Tapi demi bisa ikut membangun bangsa, insan pers itu sendiri juga harus “bahagia” lahir bathin. Mulai dari keperluan kesejahteraan berupa gaji layak, sampai perlindungan dalam pekerjaan.
Di Indonesia sendiri ada jutaan wartawan yang sedikitnya tergabung di 1.178 perusahaan pers yang terdaftar di Dewan Pers. Mulai dari wartawan yang urusannya hiburan, hingga wartawan politik.
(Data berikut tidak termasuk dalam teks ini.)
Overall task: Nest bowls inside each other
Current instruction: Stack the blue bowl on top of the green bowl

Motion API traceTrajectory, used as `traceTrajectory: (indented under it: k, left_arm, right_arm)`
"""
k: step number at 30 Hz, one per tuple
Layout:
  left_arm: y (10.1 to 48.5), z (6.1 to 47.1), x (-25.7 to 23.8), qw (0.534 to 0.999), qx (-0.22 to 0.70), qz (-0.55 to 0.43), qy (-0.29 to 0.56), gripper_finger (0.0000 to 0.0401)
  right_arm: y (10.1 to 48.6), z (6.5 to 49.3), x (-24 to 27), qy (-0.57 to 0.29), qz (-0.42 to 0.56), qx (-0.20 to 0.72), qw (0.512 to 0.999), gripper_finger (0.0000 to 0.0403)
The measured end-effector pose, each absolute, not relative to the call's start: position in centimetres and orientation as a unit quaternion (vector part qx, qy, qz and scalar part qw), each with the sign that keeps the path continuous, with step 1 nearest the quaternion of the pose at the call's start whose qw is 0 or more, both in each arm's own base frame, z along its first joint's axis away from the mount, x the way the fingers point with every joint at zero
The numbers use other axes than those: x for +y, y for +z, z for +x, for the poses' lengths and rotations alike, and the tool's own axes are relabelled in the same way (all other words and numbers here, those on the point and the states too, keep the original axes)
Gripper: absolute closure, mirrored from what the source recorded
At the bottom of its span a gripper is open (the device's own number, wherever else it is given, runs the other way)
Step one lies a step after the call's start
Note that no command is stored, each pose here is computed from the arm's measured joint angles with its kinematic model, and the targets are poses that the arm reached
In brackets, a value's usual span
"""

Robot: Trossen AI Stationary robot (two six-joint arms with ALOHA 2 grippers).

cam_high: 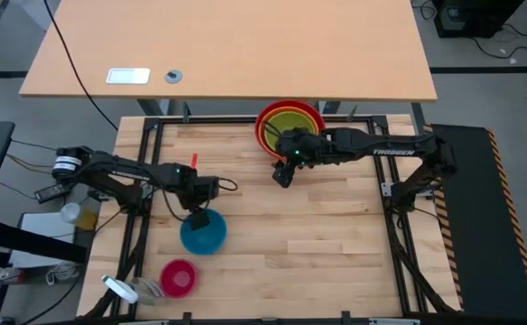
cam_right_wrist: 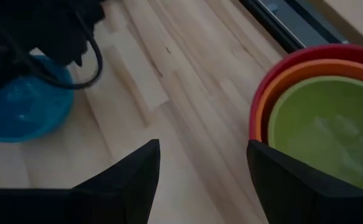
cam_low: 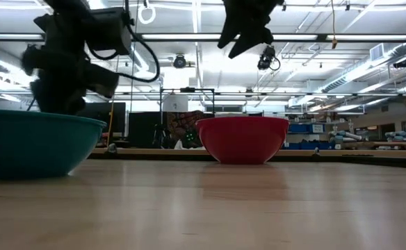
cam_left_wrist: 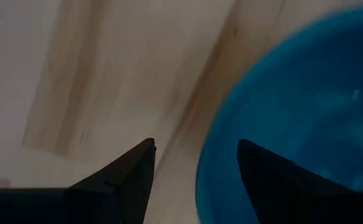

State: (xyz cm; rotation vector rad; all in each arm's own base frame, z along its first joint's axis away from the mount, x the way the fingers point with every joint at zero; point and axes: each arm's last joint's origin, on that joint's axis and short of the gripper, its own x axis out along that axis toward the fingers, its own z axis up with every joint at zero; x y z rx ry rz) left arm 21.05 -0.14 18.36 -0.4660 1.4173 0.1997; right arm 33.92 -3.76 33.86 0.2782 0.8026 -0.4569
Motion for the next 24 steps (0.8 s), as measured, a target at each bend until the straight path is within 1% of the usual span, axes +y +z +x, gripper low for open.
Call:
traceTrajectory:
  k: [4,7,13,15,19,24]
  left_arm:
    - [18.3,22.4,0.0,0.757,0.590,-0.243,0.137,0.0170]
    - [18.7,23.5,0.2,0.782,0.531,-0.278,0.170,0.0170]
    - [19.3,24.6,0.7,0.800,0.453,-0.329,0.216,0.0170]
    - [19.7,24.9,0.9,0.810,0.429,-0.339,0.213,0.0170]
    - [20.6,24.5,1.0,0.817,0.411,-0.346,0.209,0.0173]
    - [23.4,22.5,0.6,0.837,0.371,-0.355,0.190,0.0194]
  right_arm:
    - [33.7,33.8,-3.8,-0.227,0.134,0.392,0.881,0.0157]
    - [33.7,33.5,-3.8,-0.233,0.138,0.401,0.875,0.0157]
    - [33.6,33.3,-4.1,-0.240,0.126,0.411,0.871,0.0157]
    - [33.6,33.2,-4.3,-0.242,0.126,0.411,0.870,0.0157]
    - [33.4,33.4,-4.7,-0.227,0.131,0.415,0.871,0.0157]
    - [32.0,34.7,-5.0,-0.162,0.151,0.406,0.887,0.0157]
Tak jarang, si wartawan kadang mempertaruhkan nyawanya saat bertugas. Nyawanya acap terancam, bukan hanya keadaan alam, tapi juga karena bentuk kekerasan.
Tentu pemirsa sering mendengar terjadinya kekerasan terhadap wartawan oleh oknum-oknum aparat TNI-Polri. Ini yang kemudian harus jadi perhatian dan kalaupun mustahil dinihilkan peristiwanya tahun ini, setidaknya diminimalisir agar tak terulang seperti tahun-tahun sebelumnya.
Kembali penulis tegaskan, semoga ini jadi bahan evaluasi dan perhatian dalam rangka Hari Pers Nasional tahun ini yang perayaannya, digelar di Ambon, Maluku dan sudah dihelat sejak tanggal 5 Februari hingga hari ini. Selamat Hari Pers Nasional!